後はダムなどを作って、更に真水の入手を容易にしたいところではあるのだが。まだまだシャドウがいる事を考えると、それも難しい。

 

偵察を終えて戻る。

 

一応今回の戦闘も勝利と喧伝しているようだ。確かにあの被害で中型1、小型多数を倒しているし。倒した中型は撃破例なしのウォールボアだ。戦果は戦果だが。

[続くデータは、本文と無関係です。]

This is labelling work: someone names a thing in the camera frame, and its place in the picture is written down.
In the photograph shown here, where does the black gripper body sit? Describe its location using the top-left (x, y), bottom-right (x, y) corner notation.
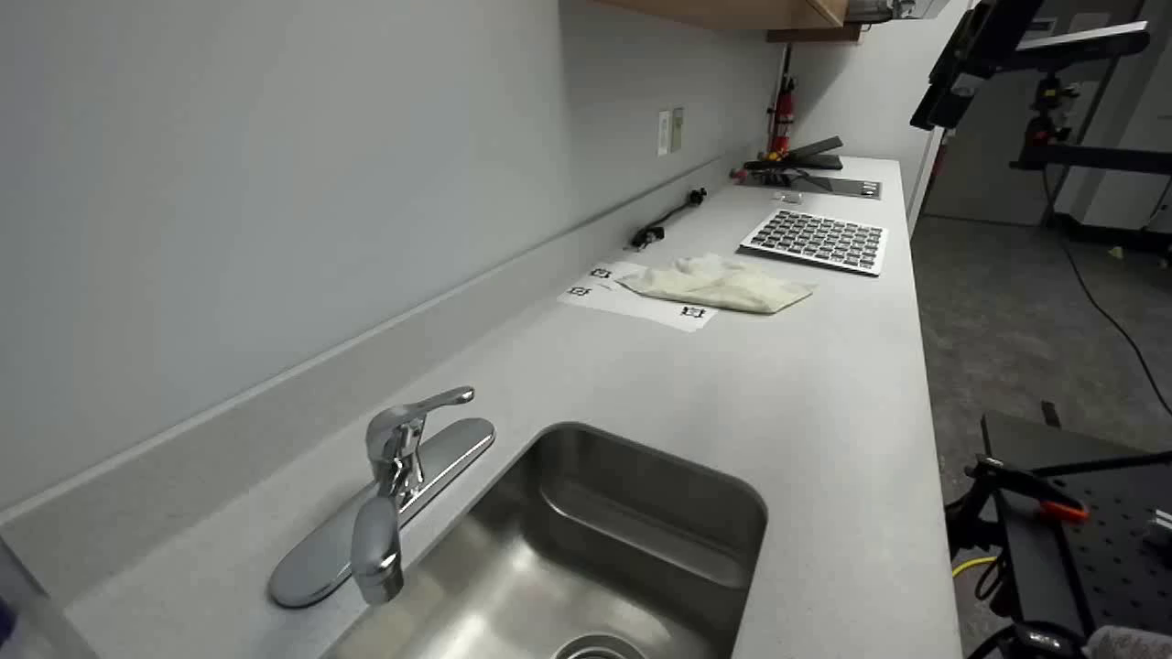
top-left (943, 0), bottom-right (1049, 86)

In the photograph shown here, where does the chrome faucet lever handle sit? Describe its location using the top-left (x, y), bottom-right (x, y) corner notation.
top-left (361, 384), bottom-right (478, 469)

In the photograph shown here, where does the chrome faucet spout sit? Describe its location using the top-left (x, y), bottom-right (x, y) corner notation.
top-left (347, 459), bottom-right (423, 608)

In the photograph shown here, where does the gray flat panel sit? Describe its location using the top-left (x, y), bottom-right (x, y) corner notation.
top-left (1007, 18), bottom-right (1153, 73)

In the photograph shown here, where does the black stand with red clamp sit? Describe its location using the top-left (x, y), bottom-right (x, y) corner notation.
top-left (1007, 71), bottom-right (1172, 175)

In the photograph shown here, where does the dark flat tray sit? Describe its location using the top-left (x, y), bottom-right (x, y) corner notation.
top-left (780, 171), bottom-right (885, 207)

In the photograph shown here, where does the black tools pile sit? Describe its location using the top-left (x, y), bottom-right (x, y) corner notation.
top-left (728, 131), bottom-right (850, 192)

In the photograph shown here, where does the red and black clamp tool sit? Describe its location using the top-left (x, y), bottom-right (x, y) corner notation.
top-left (762, 45), bottom-right (802, 157)

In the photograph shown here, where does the grey keyboard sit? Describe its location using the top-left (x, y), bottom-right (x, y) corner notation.
top-left (736, 207), bottom-right (891, 281)

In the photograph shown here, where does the white crumpled cloth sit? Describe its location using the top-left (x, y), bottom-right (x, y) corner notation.
top-left (610, 248), bottom-right (821, 318)

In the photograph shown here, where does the black rod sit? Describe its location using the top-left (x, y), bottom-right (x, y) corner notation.
top-left (626, 184), bottom-right (712, 253)

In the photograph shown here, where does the white paper with markers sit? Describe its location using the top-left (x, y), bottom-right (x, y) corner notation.
top-left (555, 259), bottom-right (720, 335)

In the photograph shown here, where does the black perforated table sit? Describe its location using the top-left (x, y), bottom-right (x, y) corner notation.
top-left (976, 409), bottom-right (1172, 640)

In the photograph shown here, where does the stainless steel sink basin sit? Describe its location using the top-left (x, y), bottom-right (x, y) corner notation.
top-left (318, 420), bottom-right (772, 659)

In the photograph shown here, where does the metal sink drain strainer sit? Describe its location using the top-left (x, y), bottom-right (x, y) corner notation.
top-left (550, 628), bottom-right (651, 659)

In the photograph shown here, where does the white wall outlet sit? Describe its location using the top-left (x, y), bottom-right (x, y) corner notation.
top-left (651, 102), bottom-right (688, 162)

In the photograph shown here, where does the black floor cable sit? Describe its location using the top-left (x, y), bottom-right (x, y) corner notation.
top-left (1059, 236), bottom-right (1172, 420)

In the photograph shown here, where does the red handled tool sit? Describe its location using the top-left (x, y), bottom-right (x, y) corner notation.
top-left (970, 453), bottom-right (1095, 533)

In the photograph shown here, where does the yellow cable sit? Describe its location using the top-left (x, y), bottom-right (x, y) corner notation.
top-left (948, 552), bottom-right (998, 586)

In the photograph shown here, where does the chrome faucet base plate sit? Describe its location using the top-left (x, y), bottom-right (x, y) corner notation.
top-left (263, 414), bottom-right (496, 611)

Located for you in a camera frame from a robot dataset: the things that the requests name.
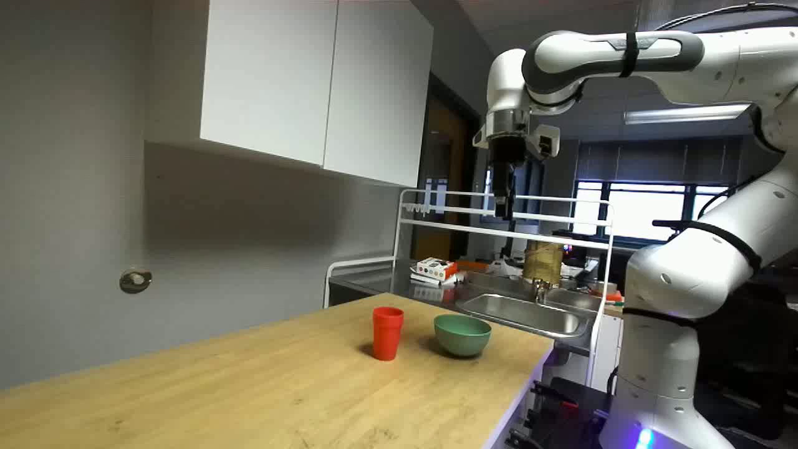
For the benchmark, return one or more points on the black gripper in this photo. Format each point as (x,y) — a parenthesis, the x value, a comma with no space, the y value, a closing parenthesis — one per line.
(506,162)

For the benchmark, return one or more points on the red plastic cup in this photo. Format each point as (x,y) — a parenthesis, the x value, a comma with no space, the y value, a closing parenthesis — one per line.
(386,331)

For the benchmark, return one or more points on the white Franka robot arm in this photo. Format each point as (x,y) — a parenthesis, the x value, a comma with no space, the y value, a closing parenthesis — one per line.
(689,264)

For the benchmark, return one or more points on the green bowl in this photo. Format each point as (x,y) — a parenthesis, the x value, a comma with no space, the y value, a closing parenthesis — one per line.
(462,338)

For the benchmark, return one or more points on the tan bottle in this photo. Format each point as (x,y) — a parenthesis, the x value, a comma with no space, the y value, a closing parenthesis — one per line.
(542,261)

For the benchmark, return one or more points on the red and white box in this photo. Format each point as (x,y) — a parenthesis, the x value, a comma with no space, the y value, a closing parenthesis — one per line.
(433,270)

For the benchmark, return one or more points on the stainless steel sink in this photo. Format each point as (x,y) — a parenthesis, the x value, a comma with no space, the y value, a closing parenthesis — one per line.
(518,314)

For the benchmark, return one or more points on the black clamp device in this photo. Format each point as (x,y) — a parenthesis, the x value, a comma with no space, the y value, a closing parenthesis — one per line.
(562,411)

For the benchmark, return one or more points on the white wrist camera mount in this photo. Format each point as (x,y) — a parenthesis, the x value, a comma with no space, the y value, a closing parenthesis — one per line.
(547,141)

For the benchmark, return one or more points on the white wall cabinet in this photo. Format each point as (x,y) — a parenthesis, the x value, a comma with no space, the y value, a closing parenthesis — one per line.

前線は一歩も進んでいない。

 

海路は相変わらずイエローサーペントが日本海も太平洋も巡回しているので、揚陸部隊を出して後方を強襲なんて事は極めて難しいし。

 

偵察部隊を出すのでさえ命がけなのだ。

 

戻ると、軽く上層部のやりとりを見る。

 

今回の件について文句を言おうとしてたところに、畑中博士が満面の笑みでプレゼンを開始していた。

 

それを見て全員押し黙る。

 

そして狂気のプレゼンが開始されて、その間ずっと静かになったので、玲奈も思わず笑ってしまった。

 

今後ずっと畑中博士がプレゼンをしてくれれば、アホな上層部も大人しくなるのではないだろうか。

 

そうとさえ思う。

 

畑中博士は噂によると、自分が描く絵が意味不明なものなのは分かっていないらしい一方。

 

プレゼンをするとアホ共が黙ることは理解しているらしいので(もの凄い高IQらしいのに変な話ではあるが)、それを意図的に使っているのだろう。

 

プレゼンが終わるとアホな上層部の連中がみんな魂が抜けて目が死んでいるので、いい気味である。

 

広瀬大将が咳払いして、現状の説明をする。

 

「偵察部隊からの情報もあり、濃尾への進出は極めて難しくなりました。 若狭も相変わらずの守りであることから、中国地方か九州で戦果を上げるしかありません。 今まで斃せた記録がない中型を少しずつ斃す。 そうして、実績を重ね、超世王セイバージャッジメントの性能を上げていき、いざという時に備える事しか、我々には今出来ないのです。 超世王セイバージャッジメントを動かすには畑中准将が必要で、ウォールボアとの戦闘での負傷もあって三ヶ月は動けません。 各国はその間に資源の増産、螺旋穿孔砲を主体とした歩兵装備の刷新、戦車から歩兵戦闘車へ戦闘車両の切り替え、螺旋穿孔砲オートキャノンの装備……今まで小型に確実な戦果を上げている編成への変更を進めてください。 25年、やられ放題だった中型を倒す事はそれだけ難しい。 それはなんどでも、心に命じてください」

 

その通りだ。

 

胸が空いたので、後は休む事にする。

 

大尉というと士官であり、立派な地位である。

 

まだ若すぎると思うが、玲奈は恐らくだが、超世王セイバージャッジメントのデチューンモデルを任される事になる。

 

それを思うと、大尉という地位は恐らく適切なのだろう。

 

昔は花形だった空軍のパイロットも士官としての地位をもっていたらしいから、それと同じである。

 

嘆息すると、ますます厳しくなるなと思った。

 

畑中准将が動けない間は。

 

下手をすると、玲奈が出なければならないのだから。

 

 

 

(続)








ついに快進撃が止まりました。新種は斃せたものの、今までにあった明確な進捗がついに止まったことになります。

八方ふさがりの状況到来。

これを打開するには。

思い切った戦略の転換が必須となります。